_Exercise goal_:
Track down each line below containing the string "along" and copy it.
━━━━━ Data section
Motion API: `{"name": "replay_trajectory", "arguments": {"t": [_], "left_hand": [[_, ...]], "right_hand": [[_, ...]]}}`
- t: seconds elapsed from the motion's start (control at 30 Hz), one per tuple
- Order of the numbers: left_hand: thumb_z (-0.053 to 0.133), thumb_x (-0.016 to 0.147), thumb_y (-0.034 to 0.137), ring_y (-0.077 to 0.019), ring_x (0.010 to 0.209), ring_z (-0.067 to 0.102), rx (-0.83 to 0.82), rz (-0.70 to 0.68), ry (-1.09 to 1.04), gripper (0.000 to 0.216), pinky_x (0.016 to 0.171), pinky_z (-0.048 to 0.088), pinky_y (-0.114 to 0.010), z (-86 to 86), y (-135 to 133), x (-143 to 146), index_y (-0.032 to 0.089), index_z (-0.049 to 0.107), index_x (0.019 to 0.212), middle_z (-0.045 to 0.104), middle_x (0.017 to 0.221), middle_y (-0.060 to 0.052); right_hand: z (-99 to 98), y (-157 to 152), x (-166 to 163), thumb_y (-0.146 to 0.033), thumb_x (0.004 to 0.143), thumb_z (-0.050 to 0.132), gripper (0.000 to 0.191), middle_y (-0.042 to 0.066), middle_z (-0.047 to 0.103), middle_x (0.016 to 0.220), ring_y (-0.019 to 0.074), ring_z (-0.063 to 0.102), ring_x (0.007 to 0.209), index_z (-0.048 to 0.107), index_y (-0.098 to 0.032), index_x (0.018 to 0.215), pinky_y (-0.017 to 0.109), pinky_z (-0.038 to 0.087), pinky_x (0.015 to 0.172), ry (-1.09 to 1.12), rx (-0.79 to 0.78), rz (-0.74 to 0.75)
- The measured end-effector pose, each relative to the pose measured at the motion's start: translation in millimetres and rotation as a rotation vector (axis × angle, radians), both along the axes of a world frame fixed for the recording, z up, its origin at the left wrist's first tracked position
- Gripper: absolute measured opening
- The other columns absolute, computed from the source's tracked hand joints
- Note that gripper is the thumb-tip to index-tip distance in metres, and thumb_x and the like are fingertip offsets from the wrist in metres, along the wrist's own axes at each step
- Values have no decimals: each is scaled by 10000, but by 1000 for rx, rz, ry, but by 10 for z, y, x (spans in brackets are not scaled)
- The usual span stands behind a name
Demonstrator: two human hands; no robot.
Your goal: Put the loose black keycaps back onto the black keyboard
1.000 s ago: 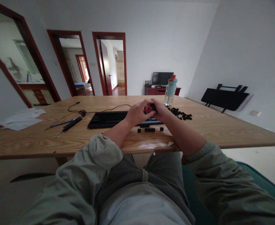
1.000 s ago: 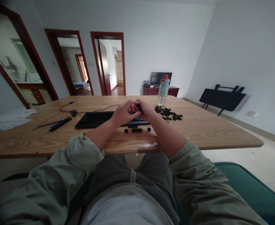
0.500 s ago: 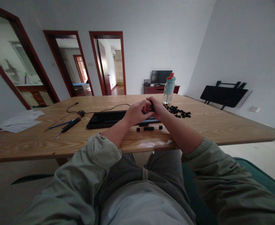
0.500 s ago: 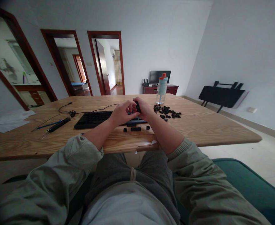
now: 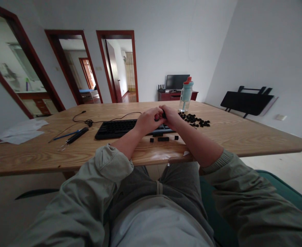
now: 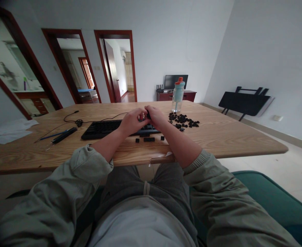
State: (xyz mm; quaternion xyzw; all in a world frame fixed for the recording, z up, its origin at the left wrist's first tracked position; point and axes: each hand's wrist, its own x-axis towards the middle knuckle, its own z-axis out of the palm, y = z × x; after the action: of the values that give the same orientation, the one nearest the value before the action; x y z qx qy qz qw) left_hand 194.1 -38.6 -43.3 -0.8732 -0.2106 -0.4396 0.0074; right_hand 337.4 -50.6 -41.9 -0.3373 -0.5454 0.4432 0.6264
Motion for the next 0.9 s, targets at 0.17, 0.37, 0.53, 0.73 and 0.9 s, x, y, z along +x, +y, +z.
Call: {"name": "replay_trajectory", "arguments": {"t": [0.17, 0.37, 0.53, 0.73, 0.9], "left_hand": [[708, 747, 218, -150, 724, 575, 8, -27, -23, 207, 688, 444, -276, -9, -1, 12, 203, 594, 919, 616, 782, 20], [719, 740, 239, -144, 721, 573, -3, -75, -38, 196, 682, 450, -270, -11, 7, 11, 199, 568, 859, 624, 791, 17], [717, 752, 241, -134, 702, 571, -39, -111, -54, 177, 650, 449, -263, -10, -21, -8, 191, 590, 865, 660, 831, 3], [696, 783, 216, -122, 643, 547, -62, -113, -87, 83, 622, 439, -262, 2, -33, -14, 183, 640, 835, 663, 784, 5], [712, 768, 191, -123, 653, 533, -27, -138, -95, 83, 636, 454, -269, -3, 22, -11, 184, 643, 814, 665, 863, -18]], "right_hand": [[-19, 10, 14, -361, 774, 567, 246, -15, 542, 590, 112, 465, 555, 509, -202, 596, 242, 337, 502, -102, 64, -43], [-37, 25, 24, -380, 780, 556, 270, -17, 549, 580, 108, 471, 555, 511, -199, 584, 237, 341, 511, -154, 127, -83], [-43, 38, 37, -384, 766, 558, 277, -32, 501, 550, 102, 439, 538, 483, -204, 569, 236, 329, 497, -177, 136, -130], [-20, 22, 40, -363, 733, 573, 246, -55, 409, 539, 90, 337, 483, 441, -214, 589, 235, 203, 401, -99, 27, -136], [0, -20, 19, -335, 718, 583, 204, -57, 399, 578, 82, 334, 495, 457, -207, 621, 221, 196, 388, -51, -46, -120]]}}
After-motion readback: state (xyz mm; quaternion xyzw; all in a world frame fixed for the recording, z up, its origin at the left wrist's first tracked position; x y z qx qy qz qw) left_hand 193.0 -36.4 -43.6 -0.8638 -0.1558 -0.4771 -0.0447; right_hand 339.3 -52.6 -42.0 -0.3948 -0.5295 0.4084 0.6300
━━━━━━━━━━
_Response to the task_:
- The measured end-effector pose, each relative to the pose measured at the motion's start: translation in millimetres and rotation as a rotation vector (axis × angle, radians), both along the axes of a world frame fixed for the recording, z up, its origin at the left wrist's first tracked position
- Note that gripper is the thumb-tip to index-tip distance in metres, and thumb_x and the like are fingertip offsets from the wrist in metres, along the wrist's own axes at each step
Motion for the next 0.9 s, targets at 0.17, 0.37, 0.53, 0.73 and 0.9 s, x, y, z along +x, +y, +z.

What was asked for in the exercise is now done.